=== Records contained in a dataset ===
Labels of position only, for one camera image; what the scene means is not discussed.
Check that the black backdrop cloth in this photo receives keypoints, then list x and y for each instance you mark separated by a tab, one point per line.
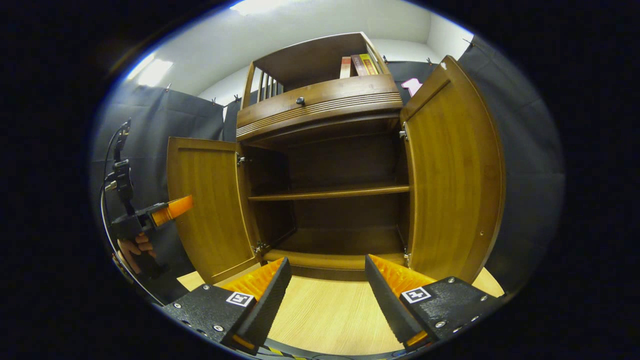
530	175

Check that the metal door hinge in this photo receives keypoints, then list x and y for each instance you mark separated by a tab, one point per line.
406	258
402	134
241	161
258	248

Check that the wooden cabinet drawer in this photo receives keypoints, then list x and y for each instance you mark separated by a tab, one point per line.
340	97

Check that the wooden inner shelf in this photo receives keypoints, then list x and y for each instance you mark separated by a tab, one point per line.
330	192

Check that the brown shelf book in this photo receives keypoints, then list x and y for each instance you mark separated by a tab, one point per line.
359	65

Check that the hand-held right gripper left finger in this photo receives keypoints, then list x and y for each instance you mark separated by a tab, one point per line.
270	305

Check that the yellow shelf book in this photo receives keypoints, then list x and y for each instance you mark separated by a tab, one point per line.
370	64

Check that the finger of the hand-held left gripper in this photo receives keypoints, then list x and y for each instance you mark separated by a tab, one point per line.
172	209

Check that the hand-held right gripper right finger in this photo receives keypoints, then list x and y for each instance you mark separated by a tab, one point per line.
387	305

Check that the black drawer knob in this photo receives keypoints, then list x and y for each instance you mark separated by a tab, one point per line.
300	101

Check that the small ceiling light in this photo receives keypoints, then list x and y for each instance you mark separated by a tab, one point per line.
152	71

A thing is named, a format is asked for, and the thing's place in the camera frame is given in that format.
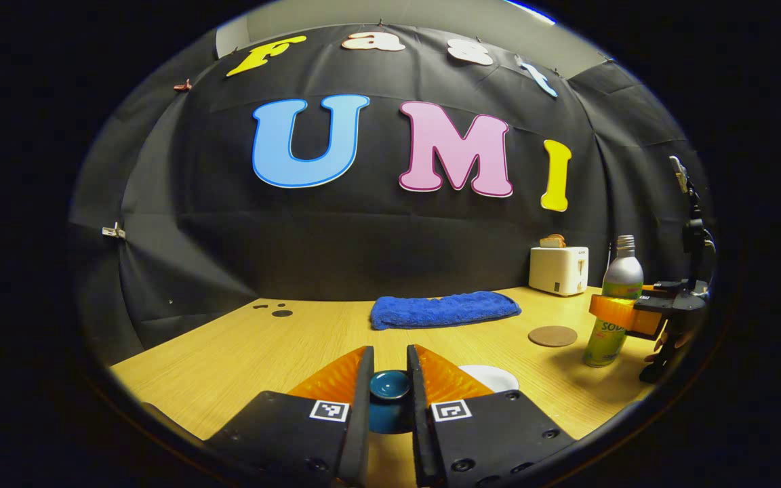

=== ASSIGNMENT ===
Please print the data above in its entirety, exactly, but without any picture.

=== TASK ANSWER ===
Labels of position only, for one camera image; what the scene means is not discussed.
Check that the black backdrop cloth in this photo receives keypoints, then list x and y for each instance you mark separated by a tab, one point per line.
530	175

Check that the metal door hinge in this photo receives keypoints, then list x and y for each instance you mark separated by a tab, one point per line.
406	258
402	134
241	161
258	248

Check that the wooden cabinet drawer in this photo receives keypoints, then list x and y for each instance you mark separated by a tab, one point per line.
340	97

Check that the wooden inner shelf in this photo receives keypoints, then list x and y for each instance you mark separated by a tab, one point per line.
330	192

Check that the brown shelf book in this photo receives keypoints, then list x and y for each instance you mark separated by a tab, one point per line.
359	65

Check that the hand-held right gripper left finger in this photo receives keypoints, then list x and y for each instance you mark separated by a tab, one point per line.
270	305

Check that the yellow shelf book in this photo receives keypoints, then list x and y for each instance you mark separated by a tab, one point per line.
370	64

Check that the finger of the hand-held left gripper in this photo receives keypoints, then list x and y for each instance you mark separated by a tab, one point per line.
172	209

Check that the hand-held right gripper right finger in this photo receives keypoints, then list x and y for each instance you mark separated by a tab, one point per line.
387	305

Check that the black drawer knob in this photo receives keypoints, then list x and y for each instance you mark separated by a tab, one point per line.
300	101

Check that the small ceiling light in this photo receives keypoints, then list x and y for each instance you mark separated by a tab, one point per line.
152	71

A thing is named, a format is asked for, and the thing's place in the camera frame is given in that format.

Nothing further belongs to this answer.